In response, Naceur said that since last year Egypt has stepped up patrols and arrests on its coastline. Nonetheless, he argued that an Egyptian pact with the EU on refugees would only worsen the situation by providing money to an ineffectual and corrupt government. He estimated that Egyptians would make up 30 percent of the 120,000 refugees trying to reach the EU via Egypt this year.

"The economic crisis is getting worse, and the government has no plan to deal with it," he told DW. "So you can expect those numbers to rise dramatically. Those who will suffer from a refugee deal are Egyptian citizens who want to leave and have no hope or future perspectives because of poor government management."

He said European governments have essentially given al-Sisi a free hand on domestic Egyptian issues.

"Since 2014, the Egyptian president has been courted by the EU," Naceur said. "He has signed lots of political, security and economic agreements, and human rights abuses here have continued on every level. Torture is common, there's lots of corruption in the security apparatus, and researching journalists are denied entry into the country."

A pact on refugees with the EU has its roots in and would legitimize a controversial potential deal between Germany and Egypt on security issues.

Merkel met with al-Sisi ealier this month at the G20 summitImage: picture-alliance/dpa/B.v. Jutrczenka

Support for the secret service

The two countries have been working on a security-cooperation agreement since 2014, and German Interior Minister Thomas de Maiziere has met with his Egyptian colleague Magdy Abdel Ghaffar multiple times this year. Maiziere has called Egypt an "indispensable ally in the fight against terrorism and illegal immigration."

It is unclear how close the two countries are to reaching an agreement - or whether one might already have been completed. In response to a query by DW on Wednesday, Interior Minister spokesman Johannes Dimroth said he would have to check the current state of the negotiations. He added that human rights concerns were always taken into consideration when negotiating deals.

Germany has 24 security agreements with various countries from Albania to Vietnam. The German government said it has never refused to conclude such an agreement with a country based on human rights concerns.

A possible German-Egyptian cooperation agreement could see Germany providing assistance to Egyptian police on terrorism, illegal emigration to Europe and security at mass events like football matches. But critics have said it would also link Germany with Egypt's repressive mechanisms of state.

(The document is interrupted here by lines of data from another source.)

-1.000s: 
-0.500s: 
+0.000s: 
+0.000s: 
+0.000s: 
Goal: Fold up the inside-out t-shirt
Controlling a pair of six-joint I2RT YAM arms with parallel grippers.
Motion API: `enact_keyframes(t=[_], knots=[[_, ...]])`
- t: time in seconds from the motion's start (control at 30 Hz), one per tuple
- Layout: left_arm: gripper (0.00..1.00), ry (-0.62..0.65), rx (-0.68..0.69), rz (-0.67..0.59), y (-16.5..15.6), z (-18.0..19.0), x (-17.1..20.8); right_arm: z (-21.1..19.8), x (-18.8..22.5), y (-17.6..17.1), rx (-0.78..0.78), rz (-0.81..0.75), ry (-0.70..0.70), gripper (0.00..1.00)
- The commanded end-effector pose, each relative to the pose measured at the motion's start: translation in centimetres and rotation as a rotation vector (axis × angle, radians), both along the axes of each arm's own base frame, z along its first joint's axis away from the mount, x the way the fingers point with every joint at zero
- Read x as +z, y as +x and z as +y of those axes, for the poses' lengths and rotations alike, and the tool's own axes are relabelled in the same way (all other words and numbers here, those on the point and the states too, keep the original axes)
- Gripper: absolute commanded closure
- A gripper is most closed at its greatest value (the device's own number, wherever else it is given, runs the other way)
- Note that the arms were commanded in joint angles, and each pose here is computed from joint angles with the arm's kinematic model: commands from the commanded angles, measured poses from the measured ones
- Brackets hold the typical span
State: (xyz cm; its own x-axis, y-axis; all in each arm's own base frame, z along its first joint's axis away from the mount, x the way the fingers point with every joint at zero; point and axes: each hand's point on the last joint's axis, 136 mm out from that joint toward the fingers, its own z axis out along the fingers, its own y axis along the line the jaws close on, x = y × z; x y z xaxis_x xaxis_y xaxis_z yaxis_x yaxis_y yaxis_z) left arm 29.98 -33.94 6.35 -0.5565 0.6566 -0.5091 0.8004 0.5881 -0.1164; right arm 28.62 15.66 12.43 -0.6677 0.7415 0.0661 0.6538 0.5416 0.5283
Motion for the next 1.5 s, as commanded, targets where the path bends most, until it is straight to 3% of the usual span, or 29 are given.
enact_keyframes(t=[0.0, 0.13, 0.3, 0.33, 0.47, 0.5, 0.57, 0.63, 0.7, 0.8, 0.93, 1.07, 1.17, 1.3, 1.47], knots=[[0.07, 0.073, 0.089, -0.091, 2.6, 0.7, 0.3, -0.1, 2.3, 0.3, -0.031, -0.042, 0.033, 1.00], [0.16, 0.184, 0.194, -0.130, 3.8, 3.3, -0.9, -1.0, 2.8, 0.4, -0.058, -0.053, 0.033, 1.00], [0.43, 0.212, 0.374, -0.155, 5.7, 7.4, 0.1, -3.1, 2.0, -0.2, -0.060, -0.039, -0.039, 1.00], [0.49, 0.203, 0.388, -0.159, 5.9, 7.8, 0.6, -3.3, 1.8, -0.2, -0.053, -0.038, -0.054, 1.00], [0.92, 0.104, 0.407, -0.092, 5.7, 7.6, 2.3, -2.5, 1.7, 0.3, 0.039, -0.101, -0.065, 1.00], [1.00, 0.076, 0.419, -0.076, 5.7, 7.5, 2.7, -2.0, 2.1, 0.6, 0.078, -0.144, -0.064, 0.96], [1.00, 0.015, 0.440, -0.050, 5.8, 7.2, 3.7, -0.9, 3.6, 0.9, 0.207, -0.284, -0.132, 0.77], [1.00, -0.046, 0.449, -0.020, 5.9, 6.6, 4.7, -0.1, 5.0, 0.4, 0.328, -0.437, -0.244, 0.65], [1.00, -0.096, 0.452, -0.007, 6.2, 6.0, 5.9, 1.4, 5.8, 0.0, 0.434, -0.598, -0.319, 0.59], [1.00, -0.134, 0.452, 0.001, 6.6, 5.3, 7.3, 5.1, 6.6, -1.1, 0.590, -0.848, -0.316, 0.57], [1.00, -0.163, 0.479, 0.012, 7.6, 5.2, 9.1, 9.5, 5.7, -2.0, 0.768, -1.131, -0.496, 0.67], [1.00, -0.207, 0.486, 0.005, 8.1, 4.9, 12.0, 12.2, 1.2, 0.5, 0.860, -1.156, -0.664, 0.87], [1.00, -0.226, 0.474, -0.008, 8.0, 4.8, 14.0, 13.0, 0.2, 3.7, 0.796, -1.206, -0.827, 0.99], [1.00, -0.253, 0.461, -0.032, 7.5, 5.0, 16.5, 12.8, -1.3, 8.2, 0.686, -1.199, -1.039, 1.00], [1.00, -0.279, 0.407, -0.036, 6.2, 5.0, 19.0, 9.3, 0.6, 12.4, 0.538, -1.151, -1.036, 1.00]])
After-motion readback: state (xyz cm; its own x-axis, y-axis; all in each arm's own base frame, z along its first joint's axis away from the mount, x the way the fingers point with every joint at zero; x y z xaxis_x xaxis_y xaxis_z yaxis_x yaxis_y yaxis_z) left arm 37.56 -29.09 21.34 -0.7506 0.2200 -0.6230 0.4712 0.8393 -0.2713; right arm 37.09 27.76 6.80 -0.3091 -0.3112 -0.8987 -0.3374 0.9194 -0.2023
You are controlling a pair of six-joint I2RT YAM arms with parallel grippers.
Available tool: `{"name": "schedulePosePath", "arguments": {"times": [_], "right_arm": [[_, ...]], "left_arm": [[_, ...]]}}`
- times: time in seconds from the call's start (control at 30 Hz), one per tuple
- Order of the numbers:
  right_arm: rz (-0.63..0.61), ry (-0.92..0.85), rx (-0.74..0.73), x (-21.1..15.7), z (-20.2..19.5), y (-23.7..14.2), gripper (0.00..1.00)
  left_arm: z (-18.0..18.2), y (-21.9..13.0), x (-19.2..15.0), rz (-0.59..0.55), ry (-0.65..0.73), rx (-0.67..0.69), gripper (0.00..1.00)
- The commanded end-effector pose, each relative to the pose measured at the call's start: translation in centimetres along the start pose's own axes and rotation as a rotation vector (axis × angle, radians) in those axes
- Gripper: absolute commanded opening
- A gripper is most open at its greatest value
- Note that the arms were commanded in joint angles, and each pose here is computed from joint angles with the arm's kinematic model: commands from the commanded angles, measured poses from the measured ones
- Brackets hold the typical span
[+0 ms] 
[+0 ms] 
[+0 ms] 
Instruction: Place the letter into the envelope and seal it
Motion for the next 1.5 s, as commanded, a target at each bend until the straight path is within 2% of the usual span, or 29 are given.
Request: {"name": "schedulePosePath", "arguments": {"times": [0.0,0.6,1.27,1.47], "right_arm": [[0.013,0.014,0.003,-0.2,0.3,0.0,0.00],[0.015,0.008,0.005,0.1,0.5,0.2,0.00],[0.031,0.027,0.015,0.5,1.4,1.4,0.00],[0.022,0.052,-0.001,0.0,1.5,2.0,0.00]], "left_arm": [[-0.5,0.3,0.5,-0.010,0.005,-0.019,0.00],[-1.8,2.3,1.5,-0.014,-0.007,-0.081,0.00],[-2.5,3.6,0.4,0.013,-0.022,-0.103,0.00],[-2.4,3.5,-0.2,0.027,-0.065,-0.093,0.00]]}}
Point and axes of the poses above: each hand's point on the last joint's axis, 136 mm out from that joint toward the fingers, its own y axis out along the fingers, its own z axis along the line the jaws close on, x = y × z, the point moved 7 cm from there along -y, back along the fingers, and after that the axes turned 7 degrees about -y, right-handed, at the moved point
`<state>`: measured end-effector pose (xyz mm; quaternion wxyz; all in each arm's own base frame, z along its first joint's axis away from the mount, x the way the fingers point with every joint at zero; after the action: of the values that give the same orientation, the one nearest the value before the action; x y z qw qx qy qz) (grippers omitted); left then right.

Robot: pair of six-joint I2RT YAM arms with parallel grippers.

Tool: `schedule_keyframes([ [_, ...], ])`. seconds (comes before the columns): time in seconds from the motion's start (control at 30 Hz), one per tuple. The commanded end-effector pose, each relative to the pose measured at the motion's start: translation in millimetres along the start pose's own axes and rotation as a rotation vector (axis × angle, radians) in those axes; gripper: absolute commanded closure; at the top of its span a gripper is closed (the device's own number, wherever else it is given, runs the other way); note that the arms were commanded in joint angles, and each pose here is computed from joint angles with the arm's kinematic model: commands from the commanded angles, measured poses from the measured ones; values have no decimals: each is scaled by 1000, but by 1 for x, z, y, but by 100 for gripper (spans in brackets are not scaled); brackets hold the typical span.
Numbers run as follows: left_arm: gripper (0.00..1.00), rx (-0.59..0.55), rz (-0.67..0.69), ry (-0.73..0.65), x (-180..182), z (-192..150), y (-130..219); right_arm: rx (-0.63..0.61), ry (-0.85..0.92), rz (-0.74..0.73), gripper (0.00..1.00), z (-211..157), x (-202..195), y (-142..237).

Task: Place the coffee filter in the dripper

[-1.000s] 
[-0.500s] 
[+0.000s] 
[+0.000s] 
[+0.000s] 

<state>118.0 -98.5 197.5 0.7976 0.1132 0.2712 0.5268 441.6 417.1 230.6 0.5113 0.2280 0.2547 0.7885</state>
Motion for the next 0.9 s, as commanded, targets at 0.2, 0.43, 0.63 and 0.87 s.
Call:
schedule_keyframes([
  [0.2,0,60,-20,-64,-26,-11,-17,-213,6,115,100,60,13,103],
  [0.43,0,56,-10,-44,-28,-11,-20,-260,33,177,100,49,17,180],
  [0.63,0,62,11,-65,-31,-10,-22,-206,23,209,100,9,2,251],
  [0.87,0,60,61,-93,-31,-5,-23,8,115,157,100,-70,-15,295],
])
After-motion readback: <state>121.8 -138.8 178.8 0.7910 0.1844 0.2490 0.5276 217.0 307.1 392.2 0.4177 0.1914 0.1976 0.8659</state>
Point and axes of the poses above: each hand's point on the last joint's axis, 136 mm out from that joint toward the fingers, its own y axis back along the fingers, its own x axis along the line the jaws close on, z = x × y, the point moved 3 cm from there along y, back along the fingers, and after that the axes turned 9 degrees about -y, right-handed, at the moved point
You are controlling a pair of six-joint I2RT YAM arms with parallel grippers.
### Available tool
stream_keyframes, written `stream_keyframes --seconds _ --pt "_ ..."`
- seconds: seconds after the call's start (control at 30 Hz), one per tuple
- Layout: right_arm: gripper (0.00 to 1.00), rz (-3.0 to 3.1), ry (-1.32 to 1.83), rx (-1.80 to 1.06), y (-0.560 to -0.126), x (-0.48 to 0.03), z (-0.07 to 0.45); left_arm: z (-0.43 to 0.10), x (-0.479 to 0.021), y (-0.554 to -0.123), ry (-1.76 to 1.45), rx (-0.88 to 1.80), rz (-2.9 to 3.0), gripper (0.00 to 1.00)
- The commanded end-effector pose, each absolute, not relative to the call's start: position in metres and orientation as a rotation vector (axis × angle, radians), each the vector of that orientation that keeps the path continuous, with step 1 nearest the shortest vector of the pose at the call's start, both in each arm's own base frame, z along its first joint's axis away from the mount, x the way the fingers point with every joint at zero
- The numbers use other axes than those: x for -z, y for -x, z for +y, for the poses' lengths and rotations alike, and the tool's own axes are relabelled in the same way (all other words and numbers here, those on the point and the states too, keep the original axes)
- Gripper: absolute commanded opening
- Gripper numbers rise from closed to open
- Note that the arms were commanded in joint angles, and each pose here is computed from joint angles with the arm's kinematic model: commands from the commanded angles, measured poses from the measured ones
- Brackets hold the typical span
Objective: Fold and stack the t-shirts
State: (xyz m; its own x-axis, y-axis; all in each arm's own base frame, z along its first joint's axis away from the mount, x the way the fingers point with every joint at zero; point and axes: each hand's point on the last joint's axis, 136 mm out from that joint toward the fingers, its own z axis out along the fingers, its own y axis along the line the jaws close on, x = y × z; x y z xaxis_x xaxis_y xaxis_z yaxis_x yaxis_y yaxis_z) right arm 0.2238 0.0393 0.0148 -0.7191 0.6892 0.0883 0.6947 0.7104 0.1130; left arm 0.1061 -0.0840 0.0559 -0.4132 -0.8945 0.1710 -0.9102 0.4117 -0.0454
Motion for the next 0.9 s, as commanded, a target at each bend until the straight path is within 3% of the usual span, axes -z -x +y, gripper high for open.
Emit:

"In Egypt's case, Germany is proposing to cooperate not just with the police but with the secret service apparatus," Naceur said. "That's extremely dubious because it's clear to everyone concerned that the service has blood on its hands. An agreement would bolster the government, and Germany would be investing money in a police apparatus that isn't willing to reform itself, a state within a state that no one would be able to monitor."

The political opposition in Germany has also heavily criticized the possibility of closer cooperation between the German and Egyptian interior ministries. Left Party deputy Andrej Hunko has equated it with "being an accessory to repression and strengthening state terror in Egypt."

In a more general statement to DW, Green party co-chair Cem Özdemir said "a Marshall Plan for Northern Africa" might help address then problems underlying the refugee crisis but that Germany had to be careful "not to let money drain away to authoritarian regimes."